# Examples

Connects to IPFS and instantiate configured indices for searching
It will take a time depending on your IPFS performance

In [None]:
from libstc_geck.client import StcGeck
geck = StcGeck(
    ipfs_http_base_url='http://127.0.0.1:8080',
    index_names=('stc',),
    timeout=300,
)
await geck.start()

GECK encapsulates Python client to Summa. It can be either external stand-alone server or embed server, but details are hidden behind `SummaClient` interface.

In [None]:
summa_client = geck.get_summa_client()

Match search returns top-5 documents which contain `additive manufacturing` in their title, abstract or content.

In [None]:
import json

search_response = await summa_client.search([{
    "index_alias": "stc",
    "query": {
        "match": {
            "value": "additive manufacturing",
            "query_parser_config": {"default_fields": ["abstract", "title", "content"]}
        }
    },
    "collectors": [{"top_docs": {"limit": 5}}],
    "is_fieldnorms_scoring_enabled": False,
}])
for scored_document in search_response.collector_outputs[0].documents.scored_documents:
    document = json.loads(scored_document.document)
    print('DOI:', document['doi'])
    print('Title:', document['title'])
    print('Abstract:', document.get('abstract'))
    print('Links:', document.get('links'))
    print('-----')

Let's download PDFs. `links` field of the document contains IPFS hashes of files with articles. So firtly we check if the link is present and then download this file.

In [None]:
from urllib.parse import quote

for scored_document in search_response.collector_outputs[0].documents.scored_documents:
    document = json.loads(scored_document.document)
    if 'links' not in document:
        continue
    link = document['links'][0]
    with open(quote(document['doi'], safe='') + '.' + link['extension'], 'wb') as f:
        pdf_file = await geck.download(link['cid'])
        f.write(pdf_file)

Below we have several more examples of search queries.

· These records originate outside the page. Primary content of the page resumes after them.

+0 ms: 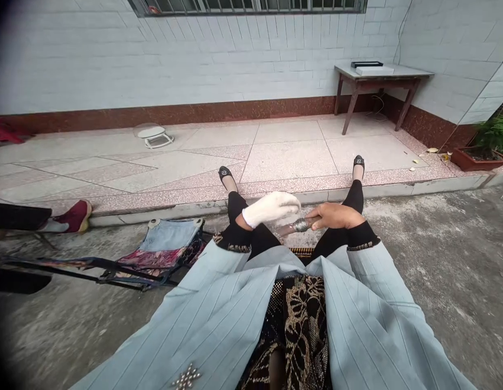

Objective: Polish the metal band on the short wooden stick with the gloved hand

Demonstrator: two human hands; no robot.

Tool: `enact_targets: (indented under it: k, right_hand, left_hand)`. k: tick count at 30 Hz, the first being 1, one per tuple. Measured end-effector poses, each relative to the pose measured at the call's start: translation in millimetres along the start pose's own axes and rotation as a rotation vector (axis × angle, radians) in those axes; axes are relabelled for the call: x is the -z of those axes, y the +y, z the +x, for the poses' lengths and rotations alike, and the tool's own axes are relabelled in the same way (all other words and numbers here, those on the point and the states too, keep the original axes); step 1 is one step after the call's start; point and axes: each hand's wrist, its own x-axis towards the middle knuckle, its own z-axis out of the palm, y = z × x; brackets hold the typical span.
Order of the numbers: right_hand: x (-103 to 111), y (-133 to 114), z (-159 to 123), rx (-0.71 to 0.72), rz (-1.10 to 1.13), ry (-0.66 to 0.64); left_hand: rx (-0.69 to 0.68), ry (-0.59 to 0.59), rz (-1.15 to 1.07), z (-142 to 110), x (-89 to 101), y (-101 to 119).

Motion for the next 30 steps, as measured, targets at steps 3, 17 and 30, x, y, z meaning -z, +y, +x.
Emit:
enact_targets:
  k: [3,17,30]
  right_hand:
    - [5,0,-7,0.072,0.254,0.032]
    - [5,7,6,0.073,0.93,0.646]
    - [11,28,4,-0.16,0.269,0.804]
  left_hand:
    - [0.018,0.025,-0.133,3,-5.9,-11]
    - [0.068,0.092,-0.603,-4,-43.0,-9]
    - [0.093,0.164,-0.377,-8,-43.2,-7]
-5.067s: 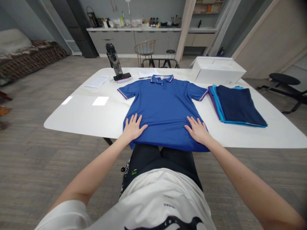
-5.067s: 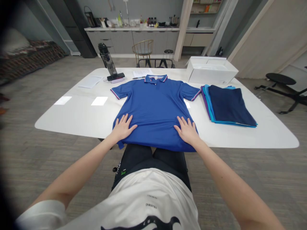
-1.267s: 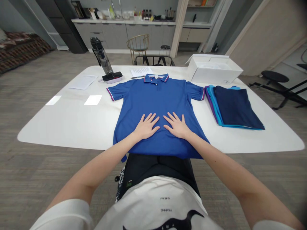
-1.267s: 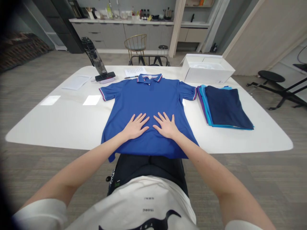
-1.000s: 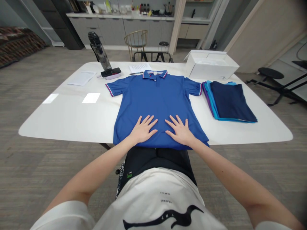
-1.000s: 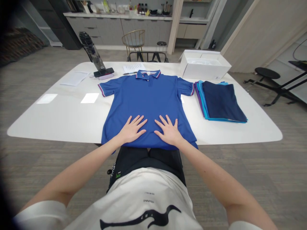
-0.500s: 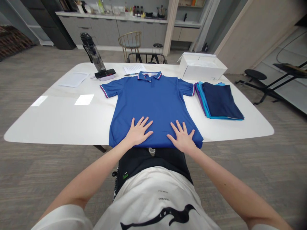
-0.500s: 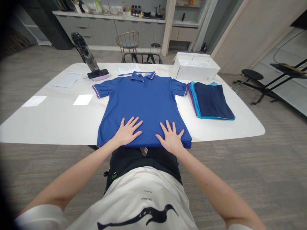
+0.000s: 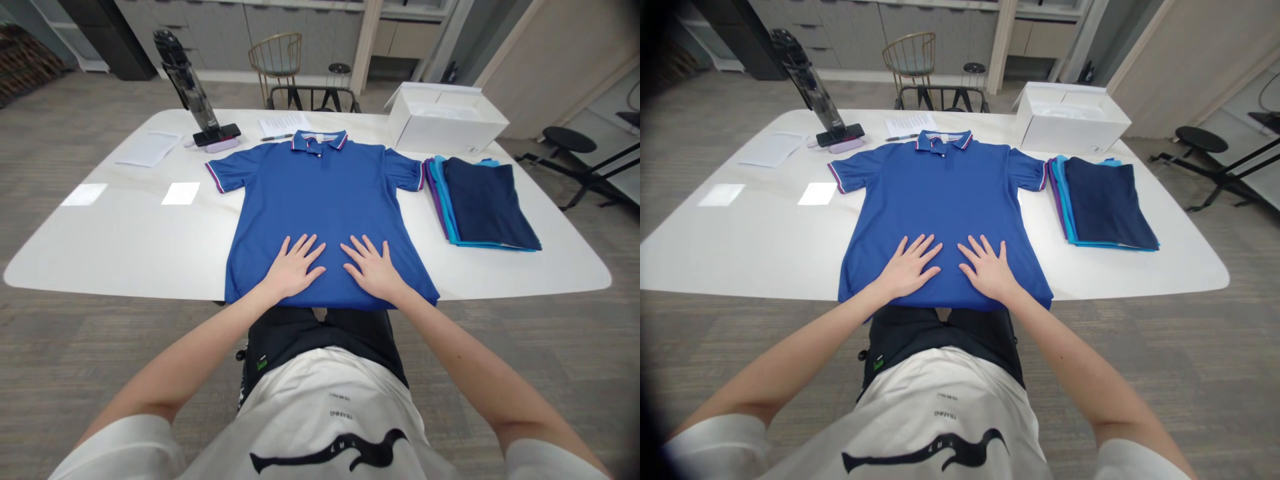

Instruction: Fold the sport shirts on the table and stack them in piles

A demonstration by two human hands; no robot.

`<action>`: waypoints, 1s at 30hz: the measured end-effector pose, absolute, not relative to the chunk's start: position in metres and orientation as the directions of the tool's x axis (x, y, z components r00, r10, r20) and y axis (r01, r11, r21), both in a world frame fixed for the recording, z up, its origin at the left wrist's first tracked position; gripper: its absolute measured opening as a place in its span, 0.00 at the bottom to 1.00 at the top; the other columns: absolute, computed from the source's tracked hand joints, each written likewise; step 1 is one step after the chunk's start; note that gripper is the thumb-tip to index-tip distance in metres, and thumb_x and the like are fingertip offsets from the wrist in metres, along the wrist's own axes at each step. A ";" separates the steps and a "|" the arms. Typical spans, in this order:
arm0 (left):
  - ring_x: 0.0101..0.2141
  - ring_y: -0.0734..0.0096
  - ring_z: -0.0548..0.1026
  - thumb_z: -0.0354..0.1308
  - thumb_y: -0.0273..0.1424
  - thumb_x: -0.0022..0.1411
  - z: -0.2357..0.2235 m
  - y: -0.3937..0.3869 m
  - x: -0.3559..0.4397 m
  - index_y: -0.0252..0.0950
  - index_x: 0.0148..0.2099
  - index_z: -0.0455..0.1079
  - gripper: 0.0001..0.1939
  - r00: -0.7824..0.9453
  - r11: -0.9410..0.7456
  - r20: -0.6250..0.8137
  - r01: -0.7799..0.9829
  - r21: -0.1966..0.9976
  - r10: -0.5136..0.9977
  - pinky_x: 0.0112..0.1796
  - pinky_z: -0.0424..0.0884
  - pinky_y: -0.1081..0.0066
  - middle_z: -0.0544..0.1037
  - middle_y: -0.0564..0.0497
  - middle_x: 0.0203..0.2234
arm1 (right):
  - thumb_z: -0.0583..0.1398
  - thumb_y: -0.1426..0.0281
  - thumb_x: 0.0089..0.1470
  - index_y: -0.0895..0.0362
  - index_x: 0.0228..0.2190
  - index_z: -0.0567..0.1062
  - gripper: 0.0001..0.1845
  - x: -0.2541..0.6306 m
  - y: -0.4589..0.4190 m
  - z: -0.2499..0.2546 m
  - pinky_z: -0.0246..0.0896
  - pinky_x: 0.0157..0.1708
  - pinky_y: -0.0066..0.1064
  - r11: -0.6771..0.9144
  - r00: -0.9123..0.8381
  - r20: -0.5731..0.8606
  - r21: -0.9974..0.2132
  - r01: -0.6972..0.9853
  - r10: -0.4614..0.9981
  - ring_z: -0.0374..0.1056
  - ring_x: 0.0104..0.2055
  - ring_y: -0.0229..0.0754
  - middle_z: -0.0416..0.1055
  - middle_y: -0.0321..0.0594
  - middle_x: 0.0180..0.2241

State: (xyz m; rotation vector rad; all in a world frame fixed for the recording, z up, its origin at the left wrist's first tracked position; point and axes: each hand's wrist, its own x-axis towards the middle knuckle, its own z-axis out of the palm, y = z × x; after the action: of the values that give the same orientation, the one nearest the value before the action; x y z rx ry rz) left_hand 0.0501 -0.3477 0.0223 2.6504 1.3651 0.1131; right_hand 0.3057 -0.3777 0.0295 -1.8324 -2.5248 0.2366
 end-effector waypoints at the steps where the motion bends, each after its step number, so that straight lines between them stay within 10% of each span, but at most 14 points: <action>1: 0.74 0.56 0.46 0.41 0.52 0.74 0.021 -0.350 0.050 0.49 0.76 0.52 0.33 0.584 -0.575 -0.008 0.800 0.172 0.811 0.71 0.39 0.46 0.50 0.52 0.75 | 0.46 0.49 0.70 0.42 0.71 0.56 0.33 0.306 -0.381 0.028 0.32 0.67 0.72 0.290 -0.301 -0.087 -0.124 0.949 0.950 0.38 0.76 0.61 0.45 0.37 0.75; 11: 0.73 0.53 0.47 0.42 0.53 0.73 0.019 -0.364 0.047 0.51 0.76 0.51 0.34 0.591 -0.581 -0.011 0.797 0.166 0.807 0.70 0.37 0.41 0.49 0.53 0.75 | 0.51 0.38 0.61 0.41 0.74 0.47 0.47 0.329 -0.438 0.026 0.43 0.59 0.82 0.079 -0.087 -0.097 -0.083 0.993 0.991 0.36 0.74 0.75 0.39 0.40 0.76; 30: 0.73 0.55 0.48 0.38 0.53 0.75 0.021 -0.373 0.041 0.50 0.76 0.51 0.33 0.618 -0.608 0.010 0.771 0.192 0.786 0.70 0.43 0.43 0.50 0.51 0.75 | 0.43 0.47 0.70 0.43 0.71 0.56 0.35 0.322 -0.377 0.035 0.39 0.67 0.72 0.203 -0.213 -0.068 -0.128 0.971 0.975 0.42 0.75 0.62 0.47 0.40 0.74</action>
State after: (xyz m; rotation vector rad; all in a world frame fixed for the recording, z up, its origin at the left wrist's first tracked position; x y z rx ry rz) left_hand 0.0413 -0.3727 0.0214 2.6711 1.2968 0.1394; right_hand 0.3223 -0.3775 0.0355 -1.9535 -2.4148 0.2212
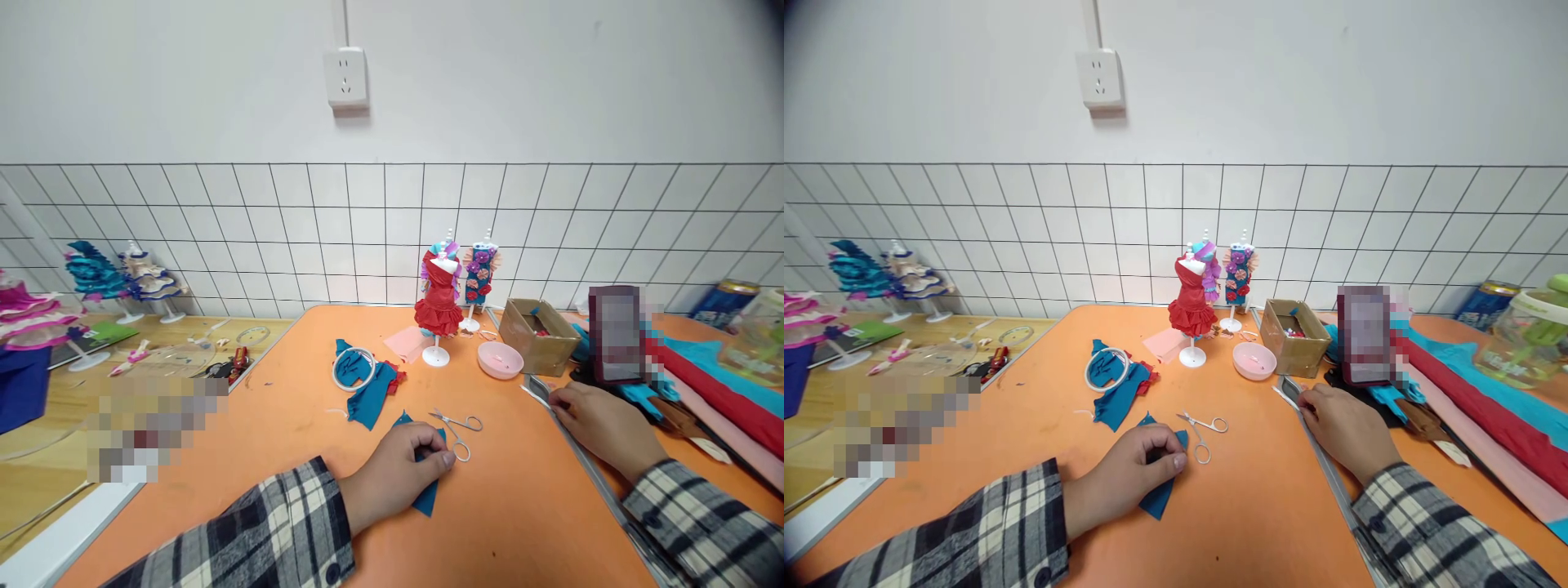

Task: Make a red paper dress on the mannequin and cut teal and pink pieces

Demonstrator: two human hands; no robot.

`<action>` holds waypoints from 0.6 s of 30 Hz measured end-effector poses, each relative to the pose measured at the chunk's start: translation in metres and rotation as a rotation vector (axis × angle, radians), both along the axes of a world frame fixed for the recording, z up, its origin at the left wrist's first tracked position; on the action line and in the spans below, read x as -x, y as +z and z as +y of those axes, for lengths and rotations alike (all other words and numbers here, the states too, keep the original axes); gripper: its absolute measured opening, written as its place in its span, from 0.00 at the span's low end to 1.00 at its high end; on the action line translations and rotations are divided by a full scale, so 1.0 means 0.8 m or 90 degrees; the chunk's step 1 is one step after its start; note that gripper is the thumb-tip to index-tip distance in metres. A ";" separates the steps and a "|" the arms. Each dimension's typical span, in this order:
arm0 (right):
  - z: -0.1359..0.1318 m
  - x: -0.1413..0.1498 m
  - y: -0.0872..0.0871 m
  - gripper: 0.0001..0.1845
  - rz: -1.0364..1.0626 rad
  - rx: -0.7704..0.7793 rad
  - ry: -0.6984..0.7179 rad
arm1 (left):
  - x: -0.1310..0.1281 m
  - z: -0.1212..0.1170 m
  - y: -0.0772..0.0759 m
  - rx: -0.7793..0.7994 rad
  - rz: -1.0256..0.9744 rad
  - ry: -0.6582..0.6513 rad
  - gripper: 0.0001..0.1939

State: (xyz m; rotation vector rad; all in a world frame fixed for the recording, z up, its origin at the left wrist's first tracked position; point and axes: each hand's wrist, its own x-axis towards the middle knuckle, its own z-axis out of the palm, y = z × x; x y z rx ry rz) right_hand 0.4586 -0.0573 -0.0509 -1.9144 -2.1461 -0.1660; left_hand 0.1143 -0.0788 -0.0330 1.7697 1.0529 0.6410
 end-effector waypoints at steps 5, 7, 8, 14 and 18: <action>0.005 -0.010 0.002 0.18 0.004 0.057 0.059 | 0.000 -0.001 -0.003 -0.030 0.011 -0.014 0.09; 0.004 -0.015 0.004 0.18 0.010 0.084 0.071 | 0.000 -0.001 -0.004 -0.039 0.020 -0.018 0.09; 0.003 -0.016 0.005 0.18 0.009 0.094 0.072 | 0.000 -0.001 -0.004 -0.040 0.023 -0.019 0.09; -0.005 -0.017 0.007 0.17 0.030 0.105 0.071 | 0.001 0.000 -0.004 -0.063 0.042 -0.035 0.09; -0.003 -0.019 0.004 0.20 0.178 0.037 0.005 | 0.001 0.000 -0.005 -0.069 0.057 -0.039 0.09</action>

More documentation on how to do queries to Summa can be found at https://izihawa.github.io/summa/core/query-dsl/

In [None]:
# Term search in science collection
await summa_client.search([{
    "index_alias": "stc",
    "query": {"term": {"field": "doi", "value": "10.1109/healthcom54947.2022.9982758"}},
    "collectors": [{"top_docs": {"limit": 1}}],
    "is_fieldnorms_scoring_enabled": False,
}])

In [None]:
# Complex query and count results too
await summa_client.search([{
    "index_alias": "stc",
    "query": {"boolean": {"subqueries": [{
        "occur": "should",
        "query": {
            "match": {
                "value": "hemoglobin",
                "query_parser_config": {"default_fields": ["title"]},
             },
        },
    }, {
        "occur": "should",
        "query": {
            "match": {
                "value": "fetal",
                "query_parser_config": {"default_fields": ["title"]},
            },
        },
    }]}},
    "collectors": [{"top_docs": {"limit": 5}}, {"count": {}}],
    "is_fieldnorms_scoring_enabled": False,
}])